**YOUR INSTRUCTIONS**
Every line of the material is to be given again exactly.
■ ■ ■ ■
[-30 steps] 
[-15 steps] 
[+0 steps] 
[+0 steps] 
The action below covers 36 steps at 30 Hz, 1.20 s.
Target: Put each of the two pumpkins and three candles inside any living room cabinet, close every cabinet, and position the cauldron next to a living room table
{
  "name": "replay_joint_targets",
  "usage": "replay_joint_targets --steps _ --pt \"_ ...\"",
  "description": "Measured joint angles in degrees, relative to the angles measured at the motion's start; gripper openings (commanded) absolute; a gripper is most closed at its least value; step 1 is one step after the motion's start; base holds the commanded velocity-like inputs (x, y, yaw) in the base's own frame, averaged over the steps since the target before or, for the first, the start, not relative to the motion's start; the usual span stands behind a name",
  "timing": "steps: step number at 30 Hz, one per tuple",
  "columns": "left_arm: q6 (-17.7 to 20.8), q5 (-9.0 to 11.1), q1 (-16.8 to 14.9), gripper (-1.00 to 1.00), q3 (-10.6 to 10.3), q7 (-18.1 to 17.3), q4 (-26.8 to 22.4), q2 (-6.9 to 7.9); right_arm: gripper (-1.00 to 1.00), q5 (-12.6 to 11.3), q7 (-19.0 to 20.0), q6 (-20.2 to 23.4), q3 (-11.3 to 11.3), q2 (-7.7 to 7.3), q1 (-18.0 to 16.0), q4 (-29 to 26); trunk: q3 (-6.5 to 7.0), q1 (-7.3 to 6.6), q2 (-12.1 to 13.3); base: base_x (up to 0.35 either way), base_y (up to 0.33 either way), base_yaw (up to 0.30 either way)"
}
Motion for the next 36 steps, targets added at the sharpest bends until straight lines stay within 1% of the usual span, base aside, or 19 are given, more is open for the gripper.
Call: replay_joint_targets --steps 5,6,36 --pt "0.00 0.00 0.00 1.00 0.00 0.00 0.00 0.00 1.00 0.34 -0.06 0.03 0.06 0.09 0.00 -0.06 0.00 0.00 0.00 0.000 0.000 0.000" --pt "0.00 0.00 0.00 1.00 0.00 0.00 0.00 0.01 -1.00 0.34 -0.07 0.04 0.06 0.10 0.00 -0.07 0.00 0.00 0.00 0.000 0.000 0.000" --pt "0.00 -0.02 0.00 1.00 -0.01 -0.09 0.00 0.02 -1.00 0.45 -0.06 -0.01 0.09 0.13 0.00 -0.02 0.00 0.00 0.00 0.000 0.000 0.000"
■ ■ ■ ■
**RESPONSE BELOW**
[-30 steps] 
[-15 steps] 
[+0 steps] 
[+0 steps] 
The action below covers 36 steps at 30 Hz, 1.20 s.
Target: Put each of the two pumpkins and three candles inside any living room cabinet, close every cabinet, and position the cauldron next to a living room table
{
  "name": "replay_joint_targets",
  "usage": "replay_joint_targets --steps _ --pt \"_ ...\"",
  "description": "Measured joint angles in degrees, relative to the angles measured at the motion's start; gripper openings (commanded) absolute; a gripper is most closed at its least value; step 1 is one step after the motion's start; base holds the commanded velocity-like inputs (x, y, yaw) in the base's own frame, averaged over the steps since the target before or, for the first, the start, not relative to the motion's start; the usual span stands behind a name",
  "timing": "steps: step number at 30 Hz, one per tuple",
  "columns": "left_arm: q6 (-17.7 to 20.8), q5 (-9.0 to 11.1), q1 (-16.8 to 14.9), gripper (-1.00 to 1.00), q3 (-10.6 to 10.3), q7 (-18.1 to 17.3), q4 (-26.8 to 22.4), q2 (-6.9 to 7.9); right_arm: gripper (-1.00 to 1.00), q5 (-12.6 to 11.3), q7 (-19.0 to 20.0), q6 (-20.2 to 23.4), q3 (-11.3 to 11.3), q2 (-7.7 to 7.3), q1 (-18.0 to 16.0), q4 (-29 to 26); trunk: q3 (-6.5 to 7.0), q1 (-7.3 to 6.6), q2 (-12.1 to 13.3); base: base_x (up to 0.35 either way), base_y (up to 0.33 either way), base_yaw (up to 0.30 either way)"
}
Motion for the next 36 steps, targets added at the sharpest bends until straight lines stay within 1% of the usual span, base aside, or 19 are given, more is open for the gripper.
Call: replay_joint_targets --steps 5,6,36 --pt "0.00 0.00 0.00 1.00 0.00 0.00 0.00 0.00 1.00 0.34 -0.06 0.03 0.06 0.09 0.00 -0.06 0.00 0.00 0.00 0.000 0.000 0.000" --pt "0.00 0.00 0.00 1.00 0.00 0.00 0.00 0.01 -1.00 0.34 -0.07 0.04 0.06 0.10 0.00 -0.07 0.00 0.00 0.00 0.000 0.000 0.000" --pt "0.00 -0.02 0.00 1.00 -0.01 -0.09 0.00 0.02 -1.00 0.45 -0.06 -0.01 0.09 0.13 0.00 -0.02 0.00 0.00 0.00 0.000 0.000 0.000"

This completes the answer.